While the feeding channel of the stalactite is open, drops regularly flow through it. Breaking off from its tip, they form a single stalagmite on the floor. This happens quite slowly (tens - hundreds of years), and therefore such forms reaching out to each other in many equipped caves of the world received the figurative name of “eternal lovers”. When the feeding channel becomes overgrown, clogged with clay or grains of sand, one of the lovers will have a “heart attack” - an increase in hydrostatic pressure in the channel. Its wall breaks through, and the stalactite continues to grow due to the flow of a film of solutions along its outer side (Fig. 64). If water seeps out along bedding planes and inclined cracks in the vault, rows of stalactites, fringes and curtains of the most bizarre shapes and sizes appear.
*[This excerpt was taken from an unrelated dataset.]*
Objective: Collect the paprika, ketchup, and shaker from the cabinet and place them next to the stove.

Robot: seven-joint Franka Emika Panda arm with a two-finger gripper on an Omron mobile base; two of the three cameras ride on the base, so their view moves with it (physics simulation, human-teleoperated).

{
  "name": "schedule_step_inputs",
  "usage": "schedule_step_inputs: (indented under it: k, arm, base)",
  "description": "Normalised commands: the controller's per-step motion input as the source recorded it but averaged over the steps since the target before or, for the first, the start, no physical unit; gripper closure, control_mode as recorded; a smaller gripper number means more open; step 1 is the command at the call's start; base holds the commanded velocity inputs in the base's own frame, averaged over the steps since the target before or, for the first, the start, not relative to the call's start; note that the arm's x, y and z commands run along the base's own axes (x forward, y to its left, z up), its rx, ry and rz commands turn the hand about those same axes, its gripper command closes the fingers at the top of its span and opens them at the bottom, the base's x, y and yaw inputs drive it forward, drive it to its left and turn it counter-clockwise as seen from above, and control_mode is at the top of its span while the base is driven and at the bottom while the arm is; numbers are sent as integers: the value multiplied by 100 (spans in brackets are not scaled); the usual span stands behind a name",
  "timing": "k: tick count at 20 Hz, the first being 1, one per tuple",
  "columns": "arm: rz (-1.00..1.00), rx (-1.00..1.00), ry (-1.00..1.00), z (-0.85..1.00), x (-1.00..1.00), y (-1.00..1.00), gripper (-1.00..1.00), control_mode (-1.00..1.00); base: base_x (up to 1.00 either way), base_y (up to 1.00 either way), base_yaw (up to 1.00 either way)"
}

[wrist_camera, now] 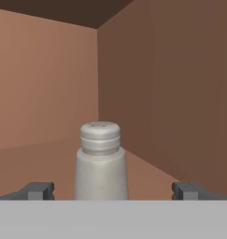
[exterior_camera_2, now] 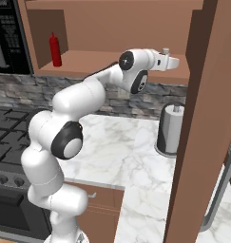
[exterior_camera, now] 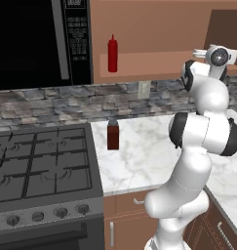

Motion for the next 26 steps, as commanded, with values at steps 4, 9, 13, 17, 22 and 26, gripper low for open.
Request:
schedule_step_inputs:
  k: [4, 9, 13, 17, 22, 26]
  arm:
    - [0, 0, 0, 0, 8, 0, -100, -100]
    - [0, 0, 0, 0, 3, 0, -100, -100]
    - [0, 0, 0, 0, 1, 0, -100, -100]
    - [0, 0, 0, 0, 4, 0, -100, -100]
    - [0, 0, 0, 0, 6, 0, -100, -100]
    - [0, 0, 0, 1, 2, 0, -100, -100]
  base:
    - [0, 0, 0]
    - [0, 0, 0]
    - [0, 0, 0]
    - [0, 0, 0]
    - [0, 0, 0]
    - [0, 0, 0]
Depending on the constancy of the water inflow and the height of the hall, single stalagmites-sticks with a height of 1-2 m and a diameter of 3-4 cm are formed under the drips; “flattened”, similar to the stumps of cut trees, or cone-shaped, reminiscent of towers or pagodas. These are the largest sinter formations of caves, measuring several tens of meters in size. The tallest stalagmite in the world is now considered to be a 63-meter giant in the Las Villas cave (Cuba), and in Europe - a 35.6-meter one, in the Buzgo cave in Slovakia. When stalactites and stalagmites grow together, stalagnates are formed, gradually turning into columns. Some of them reach 30-40 m (height) and 10-12 m (diameter). When flowing down in the form of films and flat streams, cascading deposits of various shapes and sizes are formed.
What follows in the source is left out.